Getting their house in order

The WA government announce they are finally ending no grounds evictions, including from public housing

Getting their house in order
A rally to end unfair evictions at WA Parliament. Credit: Miles Tweedie Photography.

I had a chat with the Prime Minister last week.

Well, I say chat - I asked him some questions as he walked away from me fast. Twice.

“What do you think about the WA Labor government evicting 3000 kids from public housing in just six years?” I asked the man who regularly references his upbringing in state housing, as he got out of his Comcar at the ABC’s Perth studio. Silence.

“Why are Aussie families sleeping in tents while the gas industry gets away without paying its fair share?” I tried again as he left just as quickly a short time later.

“Good luck to you,” was all I got in response.

Fair enough. He’d just flown into Perth to kind of, sort of announce he was rejecting a tax on gas exports that almost everyone in the country supports. He probably wasn’t prepared for a vox pop about the pointy end of Western Australia’s housing crisis.

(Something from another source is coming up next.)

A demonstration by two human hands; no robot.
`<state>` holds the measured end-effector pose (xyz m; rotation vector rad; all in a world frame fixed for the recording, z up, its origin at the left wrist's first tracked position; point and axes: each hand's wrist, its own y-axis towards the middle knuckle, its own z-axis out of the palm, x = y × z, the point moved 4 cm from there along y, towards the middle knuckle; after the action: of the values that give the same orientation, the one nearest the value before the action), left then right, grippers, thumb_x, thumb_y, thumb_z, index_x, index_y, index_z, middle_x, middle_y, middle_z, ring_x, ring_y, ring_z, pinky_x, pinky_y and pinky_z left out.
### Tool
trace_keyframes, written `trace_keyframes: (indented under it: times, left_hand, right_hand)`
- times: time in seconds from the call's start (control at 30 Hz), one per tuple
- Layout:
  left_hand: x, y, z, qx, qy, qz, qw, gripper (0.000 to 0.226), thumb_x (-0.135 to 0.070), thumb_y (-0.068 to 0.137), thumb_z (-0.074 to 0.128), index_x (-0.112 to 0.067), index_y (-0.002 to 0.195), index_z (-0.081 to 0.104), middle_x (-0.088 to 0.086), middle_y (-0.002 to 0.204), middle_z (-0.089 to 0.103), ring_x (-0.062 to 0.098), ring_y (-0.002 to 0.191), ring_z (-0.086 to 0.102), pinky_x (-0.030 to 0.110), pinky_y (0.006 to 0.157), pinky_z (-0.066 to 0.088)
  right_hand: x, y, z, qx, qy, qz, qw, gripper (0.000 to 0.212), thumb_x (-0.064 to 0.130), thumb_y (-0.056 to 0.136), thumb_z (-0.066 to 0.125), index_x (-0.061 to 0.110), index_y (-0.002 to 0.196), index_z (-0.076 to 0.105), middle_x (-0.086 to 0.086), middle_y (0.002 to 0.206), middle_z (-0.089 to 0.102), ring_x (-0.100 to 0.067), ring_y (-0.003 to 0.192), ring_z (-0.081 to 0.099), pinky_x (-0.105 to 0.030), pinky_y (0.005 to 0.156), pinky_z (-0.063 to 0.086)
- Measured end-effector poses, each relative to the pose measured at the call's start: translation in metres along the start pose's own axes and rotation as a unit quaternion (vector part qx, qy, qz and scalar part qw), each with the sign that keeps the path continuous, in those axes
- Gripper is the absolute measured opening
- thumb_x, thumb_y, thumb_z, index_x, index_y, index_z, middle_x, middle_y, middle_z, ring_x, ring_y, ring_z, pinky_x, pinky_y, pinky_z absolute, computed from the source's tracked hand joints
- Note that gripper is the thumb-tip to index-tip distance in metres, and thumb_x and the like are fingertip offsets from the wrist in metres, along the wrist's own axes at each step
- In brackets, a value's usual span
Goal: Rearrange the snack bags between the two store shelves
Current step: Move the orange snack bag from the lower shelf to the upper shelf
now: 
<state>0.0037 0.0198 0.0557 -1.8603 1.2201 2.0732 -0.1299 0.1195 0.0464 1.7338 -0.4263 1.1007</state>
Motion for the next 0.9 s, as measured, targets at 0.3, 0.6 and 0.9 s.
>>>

But he should have been, because it wasn’t just me asking about it. In between my first attempt and my second, the PM spent 15 minutes doing talkback. The first question he got on air was from a mother who is currently sleeping in a tent with her kids because she can’t find anywhere for them to live.

Australia’s housing crisis is acute everywhere, but it’s particularly hard to rent in WA right now. Last week, Anglicare’s annual rental affordability snapshot showed that available rentals in WA have fallen from 14,000 properties in 2018 to just 3,000 across the state today. Meanwhile, average rents in WA have gone up 75% since the pandemic, three and a half times faster than wages.

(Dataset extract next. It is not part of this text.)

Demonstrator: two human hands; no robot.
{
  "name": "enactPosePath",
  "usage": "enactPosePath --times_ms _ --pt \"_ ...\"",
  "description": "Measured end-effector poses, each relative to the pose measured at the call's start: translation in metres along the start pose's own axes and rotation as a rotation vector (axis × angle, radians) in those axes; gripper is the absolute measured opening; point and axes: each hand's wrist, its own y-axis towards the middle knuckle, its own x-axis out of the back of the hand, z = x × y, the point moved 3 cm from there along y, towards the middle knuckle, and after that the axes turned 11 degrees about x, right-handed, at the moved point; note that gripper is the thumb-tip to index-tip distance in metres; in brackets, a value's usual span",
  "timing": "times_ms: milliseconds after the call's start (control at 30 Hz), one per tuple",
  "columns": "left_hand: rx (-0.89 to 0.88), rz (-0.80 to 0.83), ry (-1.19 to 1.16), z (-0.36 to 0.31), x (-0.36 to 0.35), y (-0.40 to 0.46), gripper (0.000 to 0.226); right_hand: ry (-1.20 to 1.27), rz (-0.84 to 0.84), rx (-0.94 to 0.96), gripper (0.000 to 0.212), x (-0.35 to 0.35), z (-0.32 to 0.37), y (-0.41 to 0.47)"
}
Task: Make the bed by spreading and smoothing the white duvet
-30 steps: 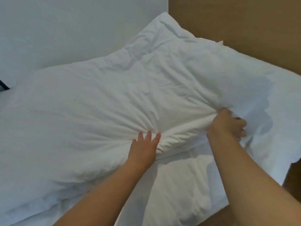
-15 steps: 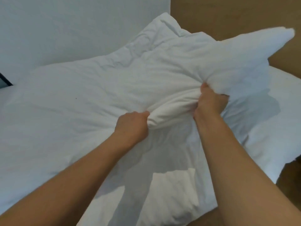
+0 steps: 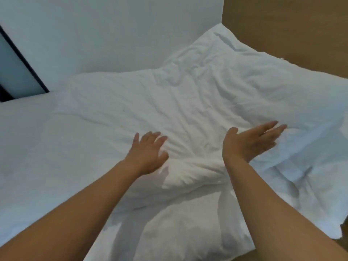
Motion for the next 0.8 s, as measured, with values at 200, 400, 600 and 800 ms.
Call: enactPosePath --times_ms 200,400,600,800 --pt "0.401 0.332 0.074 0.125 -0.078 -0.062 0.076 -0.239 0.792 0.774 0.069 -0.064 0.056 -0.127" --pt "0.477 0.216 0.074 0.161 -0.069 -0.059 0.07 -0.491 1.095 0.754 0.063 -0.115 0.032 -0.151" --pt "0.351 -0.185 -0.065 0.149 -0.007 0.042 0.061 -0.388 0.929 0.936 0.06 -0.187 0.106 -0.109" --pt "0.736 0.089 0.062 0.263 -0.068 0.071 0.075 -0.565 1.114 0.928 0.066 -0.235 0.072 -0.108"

It should be unsurprising, then, that yesterday the Labor government announced reforms to WA’s rental laws to abolish no grounds evictions. 

Like a gas tax, it enjoys widespread support. In polling released last month, 80% of West Australians supported ending no grounds evictions, including a large majority of landlords.

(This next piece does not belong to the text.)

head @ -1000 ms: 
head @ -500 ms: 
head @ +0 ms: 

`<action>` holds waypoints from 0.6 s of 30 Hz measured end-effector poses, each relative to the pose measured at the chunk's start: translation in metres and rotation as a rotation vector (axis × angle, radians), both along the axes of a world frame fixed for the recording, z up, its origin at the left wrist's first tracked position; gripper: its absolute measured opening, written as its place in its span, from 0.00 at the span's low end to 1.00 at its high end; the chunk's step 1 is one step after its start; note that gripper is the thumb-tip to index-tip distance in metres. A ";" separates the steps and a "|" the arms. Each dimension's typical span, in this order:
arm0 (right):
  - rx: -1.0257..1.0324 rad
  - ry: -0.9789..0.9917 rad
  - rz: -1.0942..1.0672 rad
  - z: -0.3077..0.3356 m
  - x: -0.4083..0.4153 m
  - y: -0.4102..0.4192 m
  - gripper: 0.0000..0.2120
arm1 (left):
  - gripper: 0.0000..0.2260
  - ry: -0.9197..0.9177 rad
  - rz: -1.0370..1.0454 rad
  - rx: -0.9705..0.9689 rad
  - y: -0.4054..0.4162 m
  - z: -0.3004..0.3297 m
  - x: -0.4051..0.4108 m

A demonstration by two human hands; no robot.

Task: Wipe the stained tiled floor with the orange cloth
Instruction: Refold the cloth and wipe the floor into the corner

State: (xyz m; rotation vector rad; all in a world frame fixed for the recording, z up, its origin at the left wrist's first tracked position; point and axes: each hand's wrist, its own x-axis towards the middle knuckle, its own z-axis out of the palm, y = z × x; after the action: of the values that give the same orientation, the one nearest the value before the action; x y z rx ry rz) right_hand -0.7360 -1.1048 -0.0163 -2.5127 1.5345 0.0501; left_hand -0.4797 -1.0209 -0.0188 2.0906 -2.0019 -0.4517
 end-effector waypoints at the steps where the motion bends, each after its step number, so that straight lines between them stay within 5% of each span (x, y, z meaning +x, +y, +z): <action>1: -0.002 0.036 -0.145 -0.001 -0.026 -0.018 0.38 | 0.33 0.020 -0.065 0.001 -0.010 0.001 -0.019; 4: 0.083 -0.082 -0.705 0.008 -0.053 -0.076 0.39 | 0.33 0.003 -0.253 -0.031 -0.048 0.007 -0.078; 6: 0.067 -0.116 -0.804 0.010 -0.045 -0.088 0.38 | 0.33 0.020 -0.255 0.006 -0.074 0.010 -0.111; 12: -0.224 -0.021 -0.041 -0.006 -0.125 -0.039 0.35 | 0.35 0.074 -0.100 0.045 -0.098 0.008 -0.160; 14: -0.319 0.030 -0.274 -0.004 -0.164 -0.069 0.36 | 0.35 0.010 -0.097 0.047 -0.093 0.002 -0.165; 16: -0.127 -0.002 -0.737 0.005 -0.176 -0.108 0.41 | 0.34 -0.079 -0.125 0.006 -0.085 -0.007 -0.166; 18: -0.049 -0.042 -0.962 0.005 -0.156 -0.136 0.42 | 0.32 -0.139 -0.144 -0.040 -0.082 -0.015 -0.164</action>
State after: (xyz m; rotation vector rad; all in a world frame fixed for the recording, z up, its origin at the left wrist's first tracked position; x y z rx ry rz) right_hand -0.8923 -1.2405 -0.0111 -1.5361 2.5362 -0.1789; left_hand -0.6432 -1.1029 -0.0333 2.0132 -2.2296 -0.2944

And it would make WA the final state in the country to get rid of unfair no grounds evictions - making WA tenants the last in the country (apart from the NT) who can still be evicted into homelessness with no reason given, no evidence presented, no defence available, and no chance to fix any issues.

Quizzing the PM last week. Credit: The Last Place on Earth.

To do it, though, a Labor government with a massive Parliamentary majority had to stare down lobbying from vested interests to enact a policy broadly supported across the community. Sound familiar?

In this case, the WA real estate industry has claimed for years that ending unfair evictions will “spook” property investors from the market - as though a house they sell just disappears in a puff of smoke - despite no evidence from any other state that ending no grounds evictions has an impact on rental supply.

The government has also had to back down from their previous position because, believe it or not, the WA government currently evicts hundreds of families every year from public housing into homelessness.

Another question I asked Albo was what he thought about WA Labor unfairly evicting up to 1300 families from public housing without grounds since they formed government in 2017 - up to 40% of more than 3000 total public housing evictions in WA during that period.

One of those evictions was Mary Anne Miller, a First Nations woman who died of sepsis a month after she was evicted from public housing and only two weeks after she gave birth to her baby daughter. Tragically, there are many such cases. More than half of the families evicted from public housing in Western Australia every year are Aboriginal.

Ms Miller never got a chance to defend herself in court, and now her defenceless children will grow up without her. Her mother, Kaye Miller, blames the Department of Housing for her daughter’s death.

Yesterday, though, Kaye was ecstatic and magnanimous. “This news comes too late for my daughter, but it’s not too late for the next family,” she told me at our office. “Hopefully this will save the life of the next young mother in my daughter’s situation.”

For those of us who have campaigned for this change for years, this is news to celebrate but also to commemorate the families for whom it came too late. This news is long overdue, and evictions from public housing have cost too many lives.

Given the WA government now intends to end unfair evictions, they need to get their own house in order and immediately stop evicting families into homelessness from public housing for no good reason. The pressure will not stop until they do.

The Prime Minister didn’t want to defend his WA counterparts during his visit last week. By the next time he comes back, he might not have to. But maybe he could learn something about using a decisive electoral mandate to deliver things that people actually want.

This piece was co-published with Cheek Media.